Today’s cooks will find step-by-step instructions for preparing an enormous array of dishes, including such early American fare as fried corn meal mush, baked cod with oyster stuffing, and tipsy pudding; adaptations of continental cuisine — quenelles and loin of veal à la jardinère — as well as hundreds of recipes for beverages, breads, pastries, meat, vegetable and poultry dishes, soups, salads, hot and cold desserts, and much more.

A fascinating record of how people cooked in the late nineteenth century, this authentic facsimile of the first Fannie Farmer cookbook will delight lovers of nostalgia. For homemakers, it remains “the ultimate American cookbook classic … as useful today as it was 100 years ago.”

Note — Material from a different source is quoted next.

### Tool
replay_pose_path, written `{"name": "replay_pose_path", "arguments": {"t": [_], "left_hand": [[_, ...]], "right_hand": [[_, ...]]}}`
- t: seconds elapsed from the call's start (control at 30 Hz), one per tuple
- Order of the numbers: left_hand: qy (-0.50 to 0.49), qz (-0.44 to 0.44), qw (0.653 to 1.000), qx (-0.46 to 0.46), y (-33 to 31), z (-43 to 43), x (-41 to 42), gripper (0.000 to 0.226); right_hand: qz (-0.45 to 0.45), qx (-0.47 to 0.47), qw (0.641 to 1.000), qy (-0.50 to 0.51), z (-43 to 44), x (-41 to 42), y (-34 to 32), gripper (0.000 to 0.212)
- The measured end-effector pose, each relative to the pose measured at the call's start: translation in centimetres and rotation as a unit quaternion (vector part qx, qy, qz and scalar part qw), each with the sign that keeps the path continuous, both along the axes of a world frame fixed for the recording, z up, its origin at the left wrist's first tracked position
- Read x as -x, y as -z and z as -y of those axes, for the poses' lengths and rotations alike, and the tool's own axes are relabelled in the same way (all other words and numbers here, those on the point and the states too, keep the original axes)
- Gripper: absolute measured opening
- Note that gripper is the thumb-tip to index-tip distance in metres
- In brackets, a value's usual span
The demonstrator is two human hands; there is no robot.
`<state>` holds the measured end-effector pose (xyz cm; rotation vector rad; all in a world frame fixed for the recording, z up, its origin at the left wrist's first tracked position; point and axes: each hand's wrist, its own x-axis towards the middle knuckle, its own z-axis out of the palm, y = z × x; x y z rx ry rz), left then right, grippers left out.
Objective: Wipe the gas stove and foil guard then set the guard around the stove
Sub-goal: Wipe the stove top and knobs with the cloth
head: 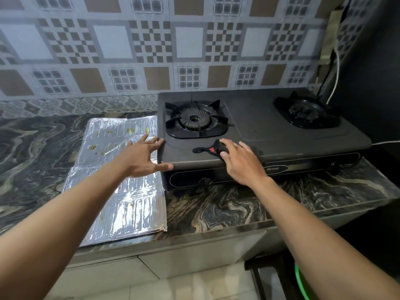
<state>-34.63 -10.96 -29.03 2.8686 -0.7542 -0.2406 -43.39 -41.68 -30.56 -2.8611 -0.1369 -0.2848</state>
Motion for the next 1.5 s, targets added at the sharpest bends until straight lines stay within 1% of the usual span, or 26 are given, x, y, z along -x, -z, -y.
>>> {"name": "replay_pose_path", "arguments": {"t": [0.13, 0.2, 0.27, 0.4, 0.47, 0.53, 0.63, 0.67, 0.77, 0.83, 0.97, 1.03, 1.17, 1.27, 1.4, 1.5], "left_hand": [[-0.012, -0.02, 1.0, -0.003, -0.2, -0.9, -0.3, 0.126], [-0.013, -0.032, 0.999, -0.012, -0.3, -1.0, -0.3, 0.127], [-0.013, -0.047, 0.999, -0.016, -0.5, -0.7, -0.3, 0.127], [-0.024, -0.053, 0.998, -0.02, -0.7, -0.7, -0.4, 0.12], [-0.029, -0.063, 0.998, -0.014, -0.7, -0.8, -0.4, 0.123], [-0.033, -0.071, 0.997, -0.006, -0.8, -0.8, -0.3, 0.128], [-0.043, -0.075, 0.996, 0.004, -1.0, -0.7, -0.1, 0.123], [-0.045, -0.075, 0.996, 0.007, -1.1, -0.7, -0.1, 0.121], [-0.049, -0.079, 0.996, 0.011, -1.1, -0.7, 0.0, 0.117], [-0.05, -0.077, 0.996, 0.01, -1.1, -0.7, -0.1, 0.117], [-0.047, -0.071, 0.996, -0.001, -1.1, -0.7, -0.1, 0.119], [-0.048, -0.073, 0.996, -0.003, -1.2, -0.8, -0.1, 0.12], [-0.053, -0.071, 0.996, -0.003, -1.1, -0.8, -0.2, 0.12], [-0.051, -0.07, 0.996, 0.002, -1.0, -0.9, -0.5, 0.12], [-0.054, -0.076, 0.996, 0.01, -1.3, -0.8, -0.5, 0.125], [-0.054, -0.076, 0.996, 0.012, -1.5, -0.7, -0.4, 0.125]], "right_hand": [[0.001, 0.01, 1.0, 0.025, -1.2, -0.3, 0.4, 0.045], [-0.002, 0.004, 1.0, 0.018, -2.7, -0.6, 0.4, 0.046], [-0.012, -0.005, 1.0, 0.001, -4.5, -1.1, 0.2, 0.047], [-0.021, -0.006, 0.999, -0.03, -8.1, -2.4, -0.5, 0.047], [-0.033, -0.002, 0.998, -0.06, -9.5, -2.9, -0.8, 0.048], [-0.048, 0.011, 0.994, -0.096, -10.3, -3.3, -1.0, 0.053], [-0.064, 0.019, 0.99, -0.126, -11.0, -3.8, -1.5, 0.064], [-0.07, 0.008, 0.99, -0.126, -11.1, -4.0, -1.7, 0.063], [-0.073, -0.027, 0.988, -0.133, -11.1, -4.3, -2.2, 0.049], [-0.053, -0.036, 0.989, -0.13, -11.0, -4.4, -2.3, 0.041], [-0.025, -0.071, 0.994, -0.075, -11.0, -4.2, -2.1, 0.025], [-0.012, -0.081, 0.993, -0.084, -10.8, -4.1, -2.1, 0.021], [-0.02, -0.096, 0.984, -0.151, -11.6, -3.9, -2.3, 0.025], [-0.04, -0.082, 0.976, -0.198, -12.6, -4.0, -2.5, 0.031], [-0.066, -0.062, 0.975, -0.204, -11.0, -4.4, -2.0, 0.04], [-0.059, -0.062, 0.98, -0.178, -8.8, -4.2, -1.9, 0.039]]}}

Fannie Farmer, she of the famous cooking school, has left us this 1896 cookbook whose influence lives on today. In many ways the first nationally distributed cookbook, its pages contain illustrations and, in the back, advertisements for products, some of which still exist (such as King Arthur Flour, Knox's Gelatine, and Swansdown Flour), others of which are long gone (Cottolene shortening; Witchkloth, the "magic polisher"). The recipes tend to hang in the balance between quaint and more modern. The Creole Sauce has changed very little over the past 125 years, yet the "Macédoine" consists entirely of vegetables, not fruits! Of the eggless "potato mayonnaise" recipe on p. 291, it is said: "By the taste one would hardly realize eggs were not used in the making." Miss Farmer's recipes are also noteworthy for their insistence on precise measurements, a novelty at the time.

This particular bit of rock-ribbed Americana is in hardcover. Should one buy it? It's so useful still -- why not?